Your objective
Transcribe, word for word, all of the entries below, and exclude any pictures from the copy.

Input records
=======
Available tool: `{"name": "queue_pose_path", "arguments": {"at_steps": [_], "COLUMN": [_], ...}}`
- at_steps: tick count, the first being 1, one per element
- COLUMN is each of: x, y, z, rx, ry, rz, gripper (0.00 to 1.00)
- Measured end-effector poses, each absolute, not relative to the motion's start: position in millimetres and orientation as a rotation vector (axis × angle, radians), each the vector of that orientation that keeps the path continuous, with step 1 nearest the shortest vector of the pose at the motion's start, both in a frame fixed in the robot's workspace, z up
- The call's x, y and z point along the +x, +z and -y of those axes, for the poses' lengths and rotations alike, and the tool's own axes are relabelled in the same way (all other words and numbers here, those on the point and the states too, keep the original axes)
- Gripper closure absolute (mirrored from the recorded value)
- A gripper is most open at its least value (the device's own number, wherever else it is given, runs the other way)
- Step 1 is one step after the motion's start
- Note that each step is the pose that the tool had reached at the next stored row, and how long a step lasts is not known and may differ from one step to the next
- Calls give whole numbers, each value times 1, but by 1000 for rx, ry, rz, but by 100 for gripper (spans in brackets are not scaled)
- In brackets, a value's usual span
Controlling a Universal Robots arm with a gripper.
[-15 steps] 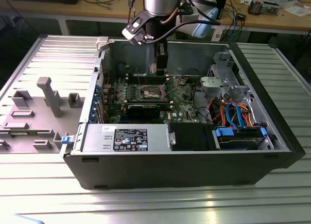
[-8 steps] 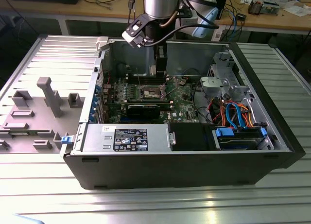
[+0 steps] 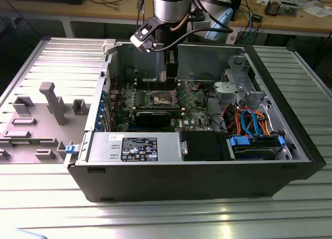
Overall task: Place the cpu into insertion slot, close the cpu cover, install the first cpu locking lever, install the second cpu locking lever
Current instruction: 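Place the cpu into insertion slot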
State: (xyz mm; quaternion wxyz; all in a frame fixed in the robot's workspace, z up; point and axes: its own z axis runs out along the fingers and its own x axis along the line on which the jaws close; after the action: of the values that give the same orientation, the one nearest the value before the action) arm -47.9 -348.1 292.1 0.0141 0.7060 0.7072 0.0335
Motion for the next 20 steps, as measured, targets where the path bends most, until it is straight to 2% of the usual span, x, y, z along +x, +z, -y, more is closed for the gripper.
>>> {"name": "queue_pose_path", "arguments": {"at_steps": [20], "x": [-48], "y": [285], "z": [348], "rx": [2199], "ry": [105], "rz": [-2202], "gripper": [45]}}
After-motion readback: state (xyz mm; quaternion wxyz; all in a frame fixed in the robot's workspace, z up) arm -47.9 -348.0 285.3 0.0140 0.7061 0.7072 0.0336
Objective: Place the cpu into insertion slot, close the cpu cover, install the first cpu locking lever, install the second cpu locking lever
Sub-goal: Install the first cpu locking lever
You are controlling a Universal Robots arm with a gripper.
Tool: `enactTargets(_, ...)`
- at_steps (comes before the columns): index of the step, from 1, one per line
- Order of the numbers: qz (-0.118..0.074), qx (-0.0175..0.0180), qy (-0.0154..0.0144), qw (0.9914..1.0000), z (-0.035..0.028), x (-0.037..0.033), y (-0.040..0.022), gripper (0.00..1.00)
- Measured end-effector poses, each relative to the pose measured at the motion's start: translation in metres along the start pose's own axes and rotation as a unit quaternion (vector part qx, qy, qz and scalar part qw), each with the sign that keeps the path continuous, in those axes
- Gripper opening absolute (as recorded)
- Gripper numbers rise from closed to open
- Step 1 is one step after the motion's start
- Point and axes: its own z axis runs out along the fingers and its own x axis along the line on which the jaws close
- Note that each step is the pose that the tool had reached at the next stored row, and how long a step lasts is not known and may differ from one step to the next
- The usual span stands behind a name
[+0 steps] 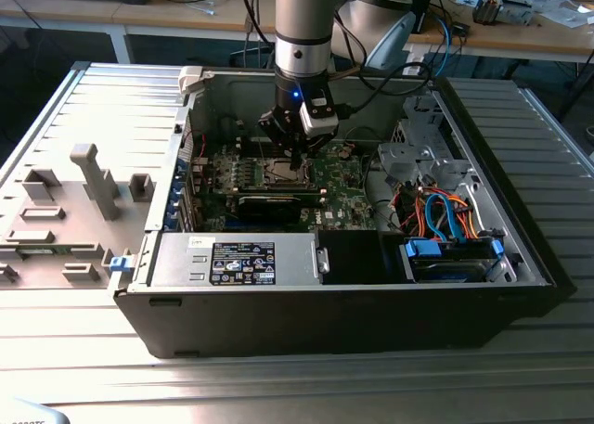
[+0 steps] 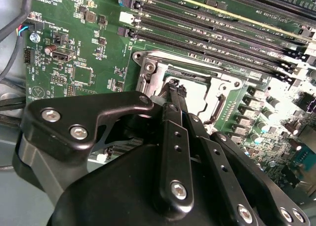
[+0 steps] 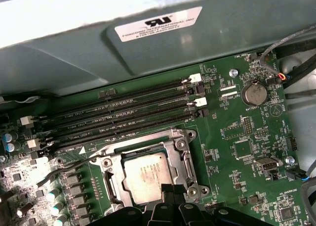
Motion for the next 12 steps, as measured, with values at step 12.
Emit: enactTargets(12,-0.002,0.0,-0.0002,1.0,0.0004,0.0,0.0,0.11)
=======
Solution for this task
Available tool: `{"name": "queue_pose_path", "arguments": {"at_steps": [_], "COLUMN": [_], ...}}`
- at_steps: tick count, the first being 1, one per element
- COLUMN is each of: x, y, z, rx, ry, rz, gripper (0.00 to 1.00)
- Measured end-effector poses, each absolute, not relative to the motion's start: position in millimetres and orientation as a rotation vector (axis × angle, radians), each the vector of that orientation that keeps the path continuous, with step 1 nearest the shortest vector of the pose at the motion's start, both in a frame fixed in the robot's workspace, z up
- The call's x, y and z point along the +x, +z and -y of those axes, for the poses' lengths and rotations alike, and the tool's own axes are relabelled in the same way (all other words and numbers here, those on the point and the states too, keep the original axes)
- Gripper closure absolute (mirrored from the recorded value)
- A gripper is most open at its least value (the device's own number, wherever else it is given, runs the other way)
- Step 1 is one step after the motion's start
- Note that each step is the pose that the tool had reached at the next stored row, and how long a step lasts is not known and may differ from one step to the next
- Calls give whole numbers, each value times 1, but by 1000 for rx, ry, rz, but by 100 for gripper (spans in brackets are not scaled)
- In brackets, a value's usual span
Controlling a Universal Robots arm with a gripper.
[-15 steps] 
[-8 steps] 
[+0 steps] 
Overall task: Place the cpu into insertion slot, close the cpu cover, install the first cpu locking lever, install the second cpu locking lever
Current instruction: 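Place the cpu into insertion slot
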State: (xyz mm; quaternion wxyz; all in a frame fixed in the robot's workspace, z up; point and axes: its own z axis runs out along the fingers and its own x axis along the line on which the jaws close; after the action: of the values that give the same orientation, the one nearest the value before the action) arm -47.9 -348.1 292.1 0.0141 0.7060 0.7072 0.0335
Motion for the next 20 steps, as measured, targets where the path bends most, until it is straight to 2% of the usual span, x, y, z along +x, +z, -y, more is closed for the gripper.
>>> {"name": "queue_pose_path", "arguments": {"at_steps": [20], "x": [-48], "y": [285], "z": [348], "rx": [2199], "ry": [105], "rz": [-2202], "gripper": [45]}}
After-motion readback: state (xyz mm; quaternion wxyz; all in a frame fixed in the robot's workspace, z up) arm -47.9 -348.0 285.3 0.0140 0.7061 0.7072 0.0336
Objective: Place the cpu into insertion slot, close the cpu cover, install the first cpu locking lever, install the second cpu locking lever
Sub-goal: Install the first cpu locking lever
You are controlling a Universal Robots arm with a gripper.
Tool: `enactTargets(_, ...)`
- at_steps (comes before the columns): index of the step, from 1, one per line
- Order of the numbers: qz (-0.118..0.074), qx (-0.0175..0.0180), qy (-0.0154..0.0144), qw (0.9914..1.0000), z (-0.035..0.028), x (-0.037..0.033), y (-0.040..0.022), gripper (0.00..1.00)
- Measured end-effector poses, each relative to the pose measured at the motion's start: translation in metres along the start pose's own axes and rotation as a unit quaternion (vector part qx, qy, qz and scalar part qw), each with the sign that keeps the path continuous, in those axes
- Gripper opening absolute (as recorded)
- Gripper numbers rise from closed to open
- Step 1 is one step after the motion's start
- Point and axes: its own z axis runs out along the fingers and its own x axis along the line on which the jaws close
- Note that each step is the pose that the tool had reached at the next stored row, and how long a step lasts is not known and may differ from one step to the next
- The usual span stands behind a name
[+0 steps] 
[+0 steps] 
[+0 steps] 
Motion for the next 12 steps, as measured, with values at step 12.
Emit: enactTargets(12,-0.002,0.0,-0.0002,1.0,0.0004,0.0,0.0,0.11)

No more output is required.